Date Published: May 7, 2012
Publisher: Hindawi Publishing Corporation
Author(s): Etienne Mokondjimobe, Benjamin Longo-Mbenza, Jean Akiana, Ulrich Oswald Ndalla, Regis Dossou-Yovo, Joseph Mboussa, Henri-Joseph Parra.
Background. The objectives were (i) to evaluate the impact of acute pulmonary tuberculosis (PTB) and anti-TB therapy on the relationship between AST, ALT, and GGT levels in absence of conditions related to hepatotoxicity; (ii) to evaluate the rate and the time of alterations of AST, ALT, and GGT. Design and Methods. A prospective followup of 40 adults (21 males; mean age of 34.7 ± 5.8 years) with active PTB on initial phase and continuation phase anti-TB. Results. Only 3% (n = 1) developed a transient and benign ADR at day 30 without interruption of anti-TB treatment. Within normal ranges, GGT decreased significantly from day 0 to day 60, while AST and ALT increased significantly and respectively. During day 0–day 60, there was a significant, negative, and independent association between GGT and AST. Conclusion. The initial two months led to significant improvement of oxidative stress. Values of oxidative markers in normal ranges might predict low rate of ADR.

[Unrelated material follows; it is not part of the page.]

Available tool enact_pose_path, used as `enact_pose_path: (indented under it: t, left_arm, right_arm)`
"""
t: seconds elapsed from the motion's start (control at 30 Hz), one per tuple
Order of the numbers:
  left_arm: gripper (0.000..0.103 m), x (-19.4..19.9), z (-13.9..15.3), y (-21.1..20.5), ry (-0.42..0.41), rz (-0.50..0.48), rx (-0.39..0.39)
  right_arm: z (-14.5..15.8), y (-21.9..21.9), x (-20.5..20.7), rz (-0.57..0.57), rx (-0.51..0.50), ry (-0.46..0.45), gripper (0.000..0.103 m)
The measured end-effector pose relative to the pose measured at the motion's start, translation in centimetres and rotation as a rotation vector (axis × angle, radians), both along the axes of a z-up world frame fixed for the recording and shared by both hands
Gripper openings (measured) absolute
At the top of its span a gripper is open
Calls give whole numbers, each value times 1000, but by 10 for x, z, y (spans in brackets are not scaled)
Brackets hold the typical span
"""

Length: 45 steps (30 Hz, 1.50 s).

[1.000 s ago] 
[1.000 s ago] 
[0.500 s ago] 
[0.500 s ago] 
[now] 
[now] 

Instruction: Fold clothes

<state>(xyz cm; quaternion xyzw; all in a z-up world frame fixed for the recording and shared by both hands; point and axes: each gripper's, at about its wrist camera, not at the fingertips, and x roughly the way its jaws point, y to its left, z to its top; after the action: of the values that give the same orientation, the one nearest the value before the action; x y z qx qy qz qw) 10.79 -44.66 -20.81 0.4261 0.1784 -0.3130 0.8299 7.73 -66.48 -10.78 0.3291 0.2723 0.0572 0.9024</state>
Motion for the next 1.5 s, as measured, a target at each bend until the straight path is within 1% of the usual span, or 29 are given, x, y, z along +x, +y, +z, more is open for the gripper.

The concept of biomarkers is very important in this paper. The role of biomarkers is now exponentially increasing in guiding decisions in drug development and personalized medicine. A biomarker is not predictive or casual to a disease, but it can predict patients’ response to compound by identifying certain patient groups that are more likely to response to the drug therapy or to avoid specific adverse events .
In this study, the incidence of ADR was only 3%, accidental, transient, benign and due to self-administration of cotrimoxazole. This rate of elevation of hepatic transaminases was within the traditional interval , but lower than the levels of 50–75% ADR reported in Eastern European and Asian countries . ADR occurred within the first 30 days of the initiation of anti-TB treatment as usually reported by different studies [17, 18]. Concomitant use of cotrimoxazole or other hepatotoxic drugs is well established as a risk factor for anti-TB-induced liver injury [7, 9, 11, 12].
The present study will have significant implications in understanding the role of oxidative stress biomarkers and that of liver enzymes in personalizing the DOTS. Systematic steps for prevention of hepatotoxicity are recommended in anti-TB therapy. These recommendations include patient and regimen selection to optimise benefits over risks. Education of patients to avoid self-administration of medications interfering with anti-TB drugs is mandatory.
This study concludes that oxidative stress markers within normal range before starting anti-TB treatment and considering conditions related to hepatotoxicity in patients admitted for active PTB might predict excellent tolerability of anti-TB drugs and very low rate of ADR.